La Rochefoucault, qui, comme je l’ai dit, a confondu toutes les maladies du safran, assure que quand cette plante à pourri dans une terre, elle y laisse une infection & une odeur maligne qui existe assez longtemps pour faire pourrir le safran qu’on y replante. M. Duhamel a observé que les oignons du centre se trouvoient totalement détruits. Leurs enveloppes étoient d’un brun terreux fort désagréable à la vue. Une grande quantité de corps glanduleux, gros comme des fèves, & d’un rouge obscur les couvroit extérieurement. Le corps de l’oignon étoit réduit en une substance terreuse dans laquelle on appercevoit les principales fibres de la bulbe… Les oignons de la circonférence qui étoient les moins attaqués de la maladie, n’avoient d’autres marques de la contagion, que quelques fibres violettes qui traversoient les membranes de leurs tégumens.
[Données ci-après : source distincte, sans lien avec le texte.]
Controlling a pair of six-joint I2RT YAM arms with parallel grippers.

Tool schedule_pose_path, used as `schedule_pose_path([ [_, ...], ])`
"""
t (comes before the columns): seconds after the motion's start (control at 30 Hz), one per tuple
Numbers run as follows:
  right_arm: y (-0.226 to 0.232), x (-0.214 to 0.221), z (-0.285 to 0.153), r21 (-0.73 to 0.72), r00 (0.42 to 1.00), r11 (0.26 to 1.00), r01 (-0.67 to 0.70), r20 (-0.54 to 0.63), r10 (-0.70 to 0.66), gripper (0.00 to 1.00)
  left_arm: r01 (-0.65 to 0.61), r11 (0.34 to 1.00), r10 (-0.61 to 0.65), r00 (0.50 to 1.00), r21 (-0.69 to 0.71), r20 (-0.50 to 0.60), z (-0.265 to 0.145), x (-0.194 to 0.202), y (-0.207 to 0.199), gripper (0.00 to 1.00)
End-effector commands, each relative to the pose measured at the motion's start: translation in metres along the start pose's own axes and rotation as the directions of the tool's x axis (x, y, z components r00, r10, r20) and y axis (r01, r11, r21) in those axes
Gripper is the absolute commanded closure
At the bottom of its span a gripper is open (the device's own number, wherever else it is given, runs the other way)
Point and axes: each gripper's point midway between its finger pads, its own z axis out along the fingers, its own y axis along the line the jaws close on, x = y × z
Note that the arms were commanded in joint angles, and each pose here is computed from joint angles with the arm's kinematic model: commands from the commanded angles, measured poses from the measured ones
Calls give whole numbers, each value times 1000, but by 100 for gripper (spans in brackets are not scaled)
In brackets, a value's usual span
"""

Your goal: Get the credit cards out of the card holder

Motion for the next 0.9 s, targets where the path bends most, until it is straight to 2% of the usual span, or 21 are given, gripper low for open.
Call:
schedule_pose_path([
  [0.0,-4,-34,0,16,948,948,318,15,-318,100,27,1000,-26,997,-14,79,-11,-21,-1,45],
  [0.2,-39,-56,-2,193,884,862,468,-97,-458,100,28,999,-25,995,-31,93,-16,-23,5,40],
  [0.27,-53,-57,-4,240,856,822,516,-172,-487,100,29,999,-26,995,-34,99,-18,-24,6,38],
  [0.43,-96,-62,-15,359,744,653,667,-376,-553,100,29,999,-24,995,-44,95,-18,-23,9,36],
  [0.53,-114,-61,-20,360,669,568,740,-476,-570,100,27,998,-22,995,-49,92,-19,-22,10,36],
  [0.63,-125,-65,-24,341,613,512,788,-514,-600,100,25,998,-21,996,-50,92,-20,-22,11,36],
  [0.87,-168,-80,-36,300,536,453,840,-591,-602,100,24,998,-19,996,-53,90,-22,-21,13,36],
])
Quelques-autres avoient sur leurs tégumens & entre les lames qui les forment, quelques-uns de ces corps glanduleux dont il est question, & on n’apercevoit sur les enveloppes de ces oignons que quelques taches violettes… Les oignons qui étoient à la partie moyenne, c’est-à-dire entre le centre & la circonférence des endroits infectés, étoient dans un état mitoyen de maladie ; mais la tare étoit entièrement traversée par des filets violets extremement déliés & aisés à rompre.

Ces corps glanduleux ressemblent assez a de petites trufes ; mais leur superficie est velue : leur grosseur n’excède pas celle d’une noisette. Ils ont l’odeur du champignon avec un retour terreux, sont adhérens aux oignons de safran, & les autres en sont éloignés de deux à trois pouces.